« Plan de relance » européen : un pas vers le fédéralisme… et dans la dépendance envers les marchés financiers

Le 23 avril, les gouvernements de l’Union européenne s’étaient, non sans mal, mis d’accord sur trois « filets de sécurité pour les travailleurs, les entreprises et les États souverains » face à la crise économique et sanitaire [1] : 100 milliards d’euros de garanties pour le financement du chômage partiel dans les Etats membres, un mandat à la Banque européenne d’investissements (BEI) pour 200 milliards de garanties à des prêts bancaires aux entreprises, et une ligne de crédit, pour 240 milliards, du Mécanisme européen de stabilité (MES), cette institution créée au moment de la crise précédente pour discipliner les Etats en difficulté financière en leur imposant une cure d’austérité.

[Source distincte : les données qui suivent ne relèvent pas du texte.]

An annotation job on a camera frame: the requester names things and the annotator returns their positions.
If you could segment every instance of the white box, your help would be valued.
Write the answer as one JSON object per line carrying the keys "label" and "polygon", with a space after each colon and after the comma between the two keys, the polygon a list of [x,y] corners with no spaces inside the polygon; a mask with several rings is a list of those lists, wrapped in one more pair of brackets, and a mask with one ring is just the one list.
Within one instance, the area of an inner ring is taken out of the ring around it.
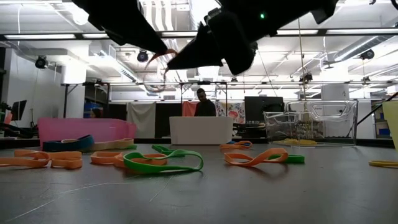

En outre, ils s’étaient promis de mettre en place un plan de relance destiné à « donner un coup de fouet à l’économie européenne » et à poursuivre les politiques visant à la rendre « plus compétitive ». La négociation de ce plan de relance, baptisé Next Generation EU (« une Union européenne pour la prochaine génération »), a duré trois mois.

Le retour des eurobonds

D’un côté, Emmanuel Macron et les dirigeants des pays du sud de l’Europe, finalement appuyés par Angela Merkel, ont remis à l’ordre du jour la vieille idée des « eurobonds » : plutôt que de laisser l’Italie, l’Espagne, ou la Grèce, emprunter à des taux élevés sur des marchés financiers qui n’ont qu’une confiance modérée dans leur capacité de rembourser, c’est l’Union européenne qui émettra des titres à des conditions comparables à celles dont bénéficie l’Allemagne et qui commencera d’alimenter ainsi le vaste marché des obligations publiques européennes capable de rivaliser avec celui des Treasury Bonds américains, cœur de Wall Street, dont certains dirigeants du Vieux continent, français en particulier, rêvent depuis la création de l’euro. La chose était d’autant plus tentante, en période de crise aiguë, qu’elle a pu être présentée aux peuples européens, non comme un pas de plus dans la dépendance envers la mondialisation financière mais comme un acte de solidarité européenne, puisque les sommes ainsi empruntées seraient dépensées dans toute l’Union et en particulier dans les pays les plus fragiles.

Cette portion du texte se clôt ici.